Work instruction.
Repeat every entry exactly as it appears.

Input records.
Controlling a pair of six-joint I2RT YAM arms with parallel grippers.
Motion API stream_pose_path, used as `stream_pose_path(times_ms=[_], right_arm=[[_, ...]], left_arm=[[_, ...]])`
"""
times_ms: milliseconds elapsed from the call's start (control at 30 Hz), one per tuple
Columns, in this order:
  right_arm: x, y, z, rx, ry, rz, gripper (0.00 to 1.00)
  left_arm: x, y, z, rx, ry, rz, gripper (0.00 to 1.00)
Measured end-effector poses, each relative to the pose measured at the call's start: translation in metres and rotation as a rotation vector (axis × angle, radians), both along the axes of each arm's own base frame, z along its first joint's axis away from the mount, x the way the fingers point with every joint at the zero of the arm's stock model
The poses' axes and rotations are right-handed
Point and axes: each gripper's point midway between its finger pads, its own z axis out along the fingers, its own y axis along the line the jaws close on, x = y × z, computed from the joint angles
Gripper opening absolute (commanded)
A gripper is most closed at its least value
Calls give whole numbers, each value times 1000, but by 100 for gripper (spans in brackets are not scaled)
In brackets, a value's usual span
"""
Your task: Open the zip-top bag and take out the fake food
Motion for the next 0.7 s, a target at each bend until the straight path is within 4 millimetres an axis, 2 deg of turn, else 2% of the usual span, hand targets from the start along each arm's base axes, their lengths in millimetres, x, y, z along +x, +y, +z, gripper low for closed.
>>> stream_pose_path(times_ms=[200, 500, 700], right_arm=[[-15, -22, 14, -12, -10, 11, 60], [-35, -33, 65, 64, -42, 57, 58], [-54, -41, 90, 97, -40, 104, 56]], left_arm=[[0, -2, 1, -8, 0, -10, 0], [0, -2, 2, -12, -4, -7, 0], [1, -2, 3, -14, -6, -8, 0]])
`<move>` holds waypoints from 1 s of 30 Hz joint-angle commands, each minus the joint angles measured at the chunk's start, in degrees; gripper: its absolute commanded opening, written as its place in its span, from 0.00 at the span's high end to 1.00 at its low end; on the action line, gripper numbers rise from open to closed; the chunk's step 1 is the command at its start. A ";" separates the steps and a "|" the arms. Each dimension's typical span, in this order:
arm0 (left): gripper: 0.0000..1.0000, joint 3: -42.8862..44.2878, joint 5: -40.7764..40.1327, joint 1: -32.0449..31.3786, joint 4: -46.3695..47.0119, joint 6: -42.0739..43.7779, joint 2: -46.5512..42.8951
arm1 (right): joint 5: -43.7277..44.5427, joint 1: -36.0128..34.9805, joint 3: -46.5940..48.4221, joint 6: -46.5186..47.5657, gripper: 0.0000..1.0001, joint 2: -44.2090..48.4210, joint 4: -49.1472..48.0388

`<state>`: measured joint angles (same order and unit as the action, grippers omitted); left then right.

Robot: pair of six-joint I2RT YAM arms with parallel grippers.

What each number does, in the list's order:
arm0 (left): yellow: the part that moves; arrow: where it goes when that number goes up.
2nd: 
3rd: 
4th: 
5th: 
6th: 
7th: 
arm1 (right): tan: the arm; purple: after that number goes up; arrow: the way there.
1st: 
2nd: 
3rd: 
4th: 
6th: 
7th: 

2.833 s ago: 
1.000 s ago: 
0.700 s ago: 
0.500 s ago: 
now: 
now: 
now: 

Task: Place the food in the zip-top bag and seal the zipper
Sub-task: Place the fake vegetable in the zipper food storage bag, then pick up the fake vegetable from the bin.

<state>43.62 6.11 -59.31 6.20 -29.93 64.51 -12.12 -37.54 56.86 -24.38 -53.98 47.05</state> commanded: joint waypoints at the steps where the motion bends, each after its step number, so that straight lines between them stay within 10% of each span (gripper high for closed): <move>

Exercise result.
Controlling a pair of six-joint I2RT YAM arms with parallel grippers.
Motion API stream_pose_path, used as `stream_pose_path(times_ms=[_], right_arm=[[_, ...]], left_arm=[[_, ...]])`
"""
times_ms: milliseconds elapsed from the call's start (control at 30 Hz), one per tuple
Columns, in this order:
  right_arm: x, y, z, rx, ry, rz, gripper (0.00 to 1.00)
  left_arm: x, y, z, rx, ry, rz, gripper (0.00 to 1.00)
Measured end-effector poses, each relative to the pose measured at the call's start: translation in metres and rotation as a rotation vector (axis × angle, radians), both along the axes of each arm's own base frame, z along its first joint's axis away from the mount, x the way the fingers point with every joint at the zero of the arm's stock model
The poses' axes and rotations are right-handed
Point and axes: each gripper's point midway between its finger pads, its own z axis out along the fingers, its own y axis along the line the jaws close on, x = y × z, computed from the joint angles
Gripper opening absolute (commanded)
A gripper is most closed at its least value
Calls give whole numbers, each value times 1000, but by 100 for gripper (spans in brackets are not scaled)
In brackets, a value's usual span
"""
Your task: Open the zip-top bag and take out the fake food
Motion for the next 0.7 s, a target at each bend until the straight path is within 4 millimetres an axis, 2 deg of turn, else 2% of the usual span, hand targets from the start along each arm's base axes, their lengths in millimetres, x, y, z along +x, +y, +z, gripper low for closed.
>>> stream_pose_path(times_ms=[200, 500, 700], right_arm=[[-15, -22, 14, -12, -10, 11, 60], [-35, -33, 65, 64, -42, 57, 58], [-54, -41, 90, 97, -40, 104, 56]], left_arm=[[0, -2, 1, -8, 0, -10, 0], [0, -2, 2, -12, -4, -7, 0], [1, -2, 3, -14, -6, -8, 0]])
`<move>` holds waypoints from 1 s of 30 Hz joint-angle commands, each minus the joint angles measured at the chunk's start, in degrees; gripper: its absolute commanded opening, written as its place in its span, from 0.00 at the span's high end to 1.00 at its low end; on the action line, gripper numbers rise from open to closed; the chunk's step 1 is the command at its start. A ";" separates the steps and a "|" the arms. Each dimension's typical span, in this order:
arm0 (left): gripper: 0.0000..1.0000, joint 3: -42.8862..44.2878, joint 5: -40.7764..40.1327, joint 1: -32.0449..31.3786, joint 4: -46.3695..47.0119, joint 6: -42.0739..43.7779, joint 2: -46.5512..42.8951
arm1 (right): joint 5: -43.7277..44.5427, joint 1: -36.0128..34.9805, joint 3: -46.5940..48.4221, joint 6: -46.5186..47.5657, gripper: 0.0000..1.0001, joint 2: -44.2090..48.4210, joint 4: -49.1472..48.0388

`<state>`: measured joint angles (same order and unit as the action, grippers omitted); left then right.

Robot: pair of six-joint I2RT YAM arms with parallel grippers.

What each number does, in the list's order:
arm0 (left): yellow: the part that moves; arrow: where it goes when that number goes up.
2nd: 
3rd: 
4th: 
5th: 
6th: 
7th: 
arm1 (right): tan: the arm; purple: after that number goes up; arrow: the way there.
1st: 
2nd: 
3rd: 
4th: 
6th: 
7th: 

2.833 s ago: 
1.000 s ago: 
0.700 s ago: 
0.500 s ago: 
now: 
now: 
now: 

Task: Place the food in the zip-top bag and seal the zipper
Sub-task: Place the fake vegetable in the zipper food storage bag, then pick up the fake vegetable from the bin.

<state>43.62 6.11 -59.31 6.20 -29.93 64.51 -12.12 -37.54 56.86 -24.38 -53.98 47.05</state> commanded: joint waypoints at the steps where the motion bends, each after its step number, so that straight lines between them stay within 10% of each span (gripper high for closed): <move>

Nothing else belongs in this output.